Luigi Von Kunits - Performing Career

Performing Career

Then in 1910, he made a decision to return to Vienna to give concerts throughout Europe, appearing not only in recitals as a guest artist with orchestras, but also in chamber music concerts. Back from his concert tours, he was widely acclaimed by his peers. Moriz Rosenthal, Louis Rée (1861–1939), Vladimir de Pachman, Emil Pauer, Fritz Kreisler and Eugène Ysaÿe all came to pay homage to a fine musician as was customary in music circles of the day. Between recitals, he remained active by teaching at the world-famous Patony Conservatory in Vienna.
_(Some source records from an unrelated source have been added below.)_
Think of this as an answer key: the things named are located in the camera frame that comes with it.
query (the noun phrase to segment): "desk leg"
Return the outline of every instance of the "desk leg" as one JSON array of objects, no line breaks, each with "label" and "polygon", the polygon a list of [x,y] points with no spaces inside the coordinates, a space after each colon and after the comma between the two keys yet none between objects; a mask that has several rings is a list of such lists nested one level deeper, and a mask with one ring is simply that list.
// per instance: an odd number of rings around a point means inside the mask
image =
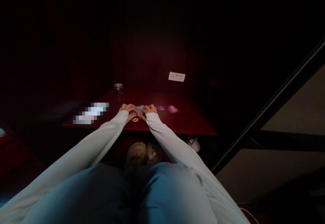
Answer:
[{"label": "desk leg", "polygon": [[185,143],[188,143],[190,141],[190,139],[191,139],[192,136],[193,136],[192,134],[189,134],[189,136],[187,137],[187,140],[186,140]]}]

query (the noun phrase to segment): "hand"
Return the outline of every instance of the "hand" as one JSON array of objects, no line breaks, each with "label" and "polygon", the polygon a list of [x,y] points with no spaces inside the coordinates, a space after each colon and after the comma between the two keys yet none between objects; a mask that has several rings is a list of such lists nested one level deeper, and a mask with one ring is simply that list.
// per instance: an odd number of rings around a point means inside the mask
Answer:
[{"label": "hand", "polygon": [[143,114],[148,114],[148,113],[158,113],[157,112],[157,108],[154,105],[149,105],[149,106],[145,106],[143,107],[141,113],[140,113],[140,117],[142,120],[144,120],[145,122],[147,122],[145,116]]},{"label": "hand", "polygon": [[129,122],[129,121],[131,121],[134,117],[136,117],[136,115],[137,115],[137,113],[138,113],[138,111],[137,111],[135,105],[133,105],[133,104],[128,104],[128,105],[123,104],[122,107],[119,109],[119,112],[120,112],[121,110],[126,110],[128,113],[130,113],[131,111],[134,112],[134,113],[132,113],[132,114],[130,114],[130,115],[128,116],[128,118],[126,119],[125,122]]}]

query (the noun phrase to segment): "black frame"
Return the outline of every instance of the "black frame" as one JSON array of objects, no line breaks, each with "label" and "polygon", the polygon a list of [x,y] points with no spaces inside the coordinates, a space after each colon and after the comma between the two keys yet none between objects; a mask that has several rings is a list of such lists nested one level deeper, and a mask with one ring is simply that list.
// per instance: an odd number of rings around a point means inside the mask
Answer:
[{"label": "black frame", "polygon": [[325,37],[287,78],[254,119],[232,142],[230,147],[214,164],[211,171],[216,175],[245,143],[311,78],[325,63]]}]

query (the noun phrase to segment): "beige wall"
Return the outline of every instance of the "beige wall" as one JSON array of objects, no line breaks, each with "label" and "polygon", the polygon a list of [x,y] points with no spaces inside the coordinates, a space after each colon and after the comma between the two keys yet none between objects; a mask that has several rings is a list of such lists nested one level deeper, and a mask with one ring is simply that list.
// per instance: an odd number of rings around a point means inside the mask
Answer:
[{"label": "beige wall", "polygon": [[325,135],[325,65],[285,103],[262,130]]},{"label": "beige wall", "polygon": [[325,152],[242,149],[216,175],[235,202],[251,202],[325,166]]},{"label": "beige wall", "polygon": [[[325,65],[262,130],[325,135]],[[250,202],[321,167],[323,152],[242,149],[216,177],[237,203]]]}]

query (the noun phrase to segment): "wall outlet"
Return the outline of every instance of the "wall outlet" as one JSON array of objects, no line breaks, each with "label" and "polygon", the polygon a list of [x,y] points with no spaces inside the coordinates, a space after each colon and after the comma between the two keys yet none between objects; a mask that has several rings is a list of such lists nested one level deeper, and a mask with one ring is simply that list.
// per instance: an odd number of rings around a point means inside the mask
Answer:
[{"label": "wall outlet", "polygon": [[174,73],[174,72],[170,72],[169,73],[168,80],[178,81],[178,82],[184,82],[184,79],[185,79],[185,74],[182,74],[182,73]]}]

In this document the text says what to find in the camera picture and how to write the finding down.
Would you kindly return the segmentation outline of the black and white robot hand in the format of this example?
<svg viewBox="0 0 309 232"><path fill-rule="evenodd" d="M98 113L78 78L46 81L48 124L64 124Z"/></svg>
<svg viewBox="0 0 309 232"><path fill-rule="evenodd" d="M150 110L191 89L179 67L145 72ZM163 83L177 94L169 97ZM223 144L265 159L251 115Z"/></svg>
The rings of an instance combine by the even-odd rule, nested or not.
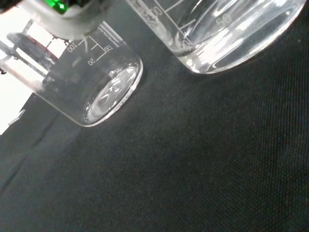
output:
<svg viewBox="0 0 309 232"><path fill-rule="evenodd" d="M111 5L111 0L2 0L0 13L22 8L56 37L81 40L97 30Z"/></svg>

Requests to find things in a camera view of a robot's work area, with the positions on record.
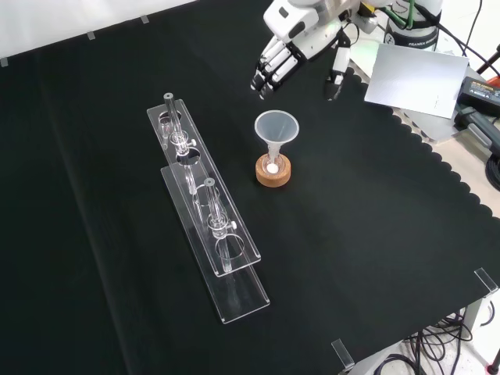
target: black tablecloth
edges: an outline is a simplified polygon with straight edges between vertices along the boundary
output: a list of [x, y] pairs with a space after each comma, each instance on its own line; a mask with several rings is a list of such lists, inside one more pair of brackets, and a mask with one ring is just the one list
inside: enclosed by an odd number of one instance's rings
[[[487, 293], [498, 220], [363, 102], [325, 102], [325, 54], [275, 97], [249, 88], [267, 0], [203, 0], [9, 59], [0, 70], [2, 373], [335, 373]], [[262, 255], [271, 305], [218, 320], [146, 116], [182, 98]], [[291, 181], [255, 180], [253, 122], [293, 114]]]

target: wooden base
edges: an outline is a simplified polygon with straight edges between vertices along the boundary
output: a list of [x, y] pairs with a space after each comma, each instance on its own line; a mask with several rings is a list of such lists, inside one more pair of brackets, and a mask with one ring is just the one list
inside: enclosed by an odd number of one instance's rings
[[257, 163], [255, 164], [255, 174], [257, 175], [257, 181], [262, 185], [267, 186], [268, 188], [278, 188], [279, 186], [285, 185], [288, 180], [290, 180], [291, 175], [291, 164], [290, 160], [285, 155], [280, 154], [280, 157], [283, 159], [284, 168], [280, 172], [276, 174], [269, 174], [264, 172], [263, 169], [263, 160], [266, 156], [262, 155]]

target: white paper
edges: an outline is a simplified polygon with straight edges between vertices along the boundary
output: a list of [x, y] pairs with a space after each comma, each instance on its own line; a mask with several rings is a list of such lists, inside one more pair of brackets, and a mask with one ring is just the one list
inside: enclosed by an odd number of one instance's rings
[[365, 101], [450, 119], [468, 63], [467, 57], [380, 45]]

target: acrylic stand
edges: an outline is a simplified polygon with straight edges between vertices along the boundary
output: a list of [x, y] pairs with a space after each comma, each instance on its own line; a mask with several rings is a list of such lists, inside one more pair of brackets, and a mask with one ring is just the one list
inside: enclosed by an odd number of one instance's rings
[[260, 254], [184, 102], [164, 99], [148, 109], [169, 162], [163, 179], [220, 319], [229, 323], [270, 303], [252, 267]]

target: floor
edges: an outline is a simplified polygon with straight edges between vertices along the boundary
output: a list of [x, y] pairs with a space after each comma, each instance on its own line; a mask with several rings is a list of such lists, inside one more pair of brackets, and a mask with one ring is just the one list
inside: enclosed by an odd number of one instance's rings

Many of his closest friends from his childhood days came long distances to see him, but it was his father's presence that gave him the deepest pleasure. The start of the First Balkan War in 1912, pitting Serbia and its Balkan allies against the Ottoman Empire, suddenly awakened an intense fervor of patriotism, equally shared by his father.

In 1912, Dr. T. Alexander Davies, a Toronto doctor, who arrived for postgraduate studies at Vienna's Medical School, came with a faculty offer (head of the violin department) from Colonel Albert Gooderham, president of the newly established Canadian Academy of Music. A more prestigious offer came at the same time, the Philadelphia Orchestra needed a new conductor. Von Kunits, whose first love was conducting, was recovering from a mild heart attack, and so decided in favor of Toronto instead. (The man who accepted the Philadelphia position declined by von Kunits was Leopold Stokowski.)